Another summary of the week, because not much interesting has happened. The Breakfast and Meat Fabrication units are over. Last Thursday was our last buffet, and I was in the front of the house instead of in the kitchen. I had 3 tables of 8, which kept me pretty busy.
Friday, Monday, and Tuesday were all short days: Friday we cleaned the kitchen and took our Meat Fabrication test; Monday we took our Breakfast test and covered the syllabus for the next unit, Menu Production; and Tuesday was a team/group planning day for our first week of Menu Production.

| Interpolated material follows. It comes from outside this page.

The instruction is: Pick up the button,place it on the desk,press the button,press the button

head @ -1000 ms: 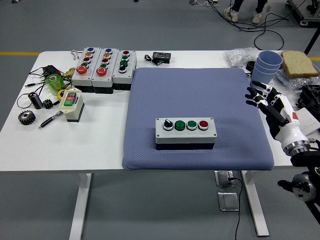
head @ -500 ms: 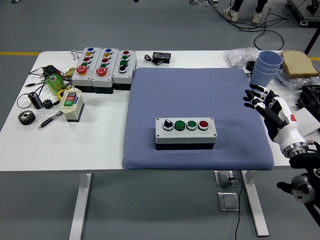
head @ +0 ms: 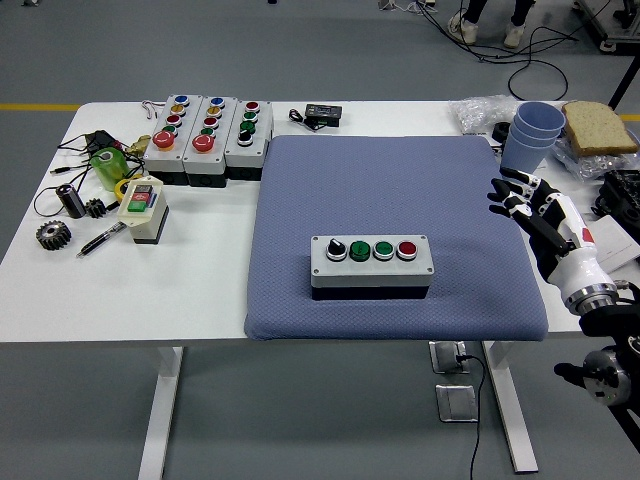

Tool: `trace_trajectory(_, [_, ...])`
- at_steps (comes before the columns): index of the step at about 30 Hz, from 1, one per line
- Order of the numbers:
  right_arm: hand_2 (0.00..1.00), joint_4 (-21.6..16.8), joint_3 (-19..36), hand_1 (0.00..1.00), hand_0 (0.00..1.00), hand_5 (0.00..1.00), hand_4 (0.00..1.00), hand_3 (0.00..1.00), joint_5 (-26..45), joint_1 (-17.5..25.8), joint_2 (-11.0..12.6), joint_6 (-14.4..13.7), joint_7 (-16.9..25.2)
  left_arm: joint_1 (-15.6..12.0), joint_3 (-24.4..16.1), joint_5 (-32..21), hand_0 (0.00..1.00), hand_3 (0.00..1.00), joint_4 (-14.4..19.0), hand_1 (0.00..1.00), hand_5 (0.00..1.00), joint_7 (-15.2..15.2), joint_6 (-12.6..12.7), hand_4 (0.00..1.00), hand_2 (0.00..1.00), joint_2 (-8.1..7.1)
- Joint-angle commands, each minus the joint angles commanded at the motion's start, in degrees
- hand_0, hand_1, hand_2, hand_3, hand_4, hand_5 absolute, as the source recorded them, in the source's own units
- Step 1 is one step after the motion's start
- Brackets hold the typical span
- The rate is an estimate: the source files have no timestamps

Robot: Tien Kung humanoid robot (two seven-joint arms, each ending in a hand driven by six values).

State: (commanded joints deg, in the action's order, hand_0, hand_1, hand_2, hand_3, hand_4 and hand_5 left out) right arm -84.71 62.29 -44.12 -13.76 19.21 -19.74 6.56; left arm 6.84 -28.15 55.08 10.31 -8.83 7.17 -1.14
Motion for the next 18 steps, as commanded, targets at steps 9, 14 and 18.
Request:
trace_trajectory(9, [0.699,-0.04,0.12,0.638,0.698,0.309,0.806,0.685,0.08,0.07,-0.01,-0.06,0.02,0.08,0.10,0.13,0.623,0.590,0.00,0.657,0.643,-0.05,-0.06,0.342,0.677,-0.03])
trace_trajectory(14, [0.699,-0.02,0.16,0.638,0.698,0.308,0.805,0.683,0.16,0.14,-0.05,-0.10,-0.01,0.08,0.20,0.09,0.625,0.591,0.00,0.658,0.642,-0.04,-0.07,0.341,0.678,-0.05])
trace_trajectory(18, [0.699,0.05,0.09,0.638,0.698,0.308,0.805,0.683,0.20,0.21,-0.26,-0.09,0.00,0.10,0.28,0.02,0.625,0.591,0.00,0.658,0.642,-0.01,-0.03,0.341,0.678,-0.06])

The format of Menu Production is designed to reinforce (through use) skills we’ve already learned, and introduces an aspect of planning we haven’t had to deal with very much before: ensuring that everything we need to produce our menu is on hand. The class is broken into two teams; each team is broken into 3 groups, responsible for the bakery, pantry, and range. Each group rotates through the three functions over the course of the unit. Interestingly, my group happens to contain three of the four oldest people in the class, and I was surprised to learn that I wasn’t the oldest– the other two actually have me beat by a couple of years. (Not that this is a contest one especially wants to win, but then, it seems that being older ought to have some occasional value.) Our group is starting in Pantry. Each week, Chef distributes to each team a set of daily menus, and we decide within our groups who will be responsible for what items. Then the teams must determine what needs to be brought up from storage or ordered in. If an ingredient is overlooked and therefore not on hand when it is needed, tough. We are graded on planning and preparation as well as execution, and are to avoid helping one another. The end of the unit will feature, in addition to a written test, a cooking practical with surprise ingredients, no notes or recipes allowed. Should be interesting.
I liked both Breakfast and Meat Fab. Breakfast was interesting because it was my first experience in a production kitchen, and I think I did pretty well. I learned a lot in Meat Fab, but wish it could have been more in depth. I can now (clumsily) break down a side of beef into the primal cuts, and a few of the most useful retail cuts, especially in the rib and loin areas, but I’d like to know more about how to produce the many different retail cuts from the chuck, round, and sirloin areas.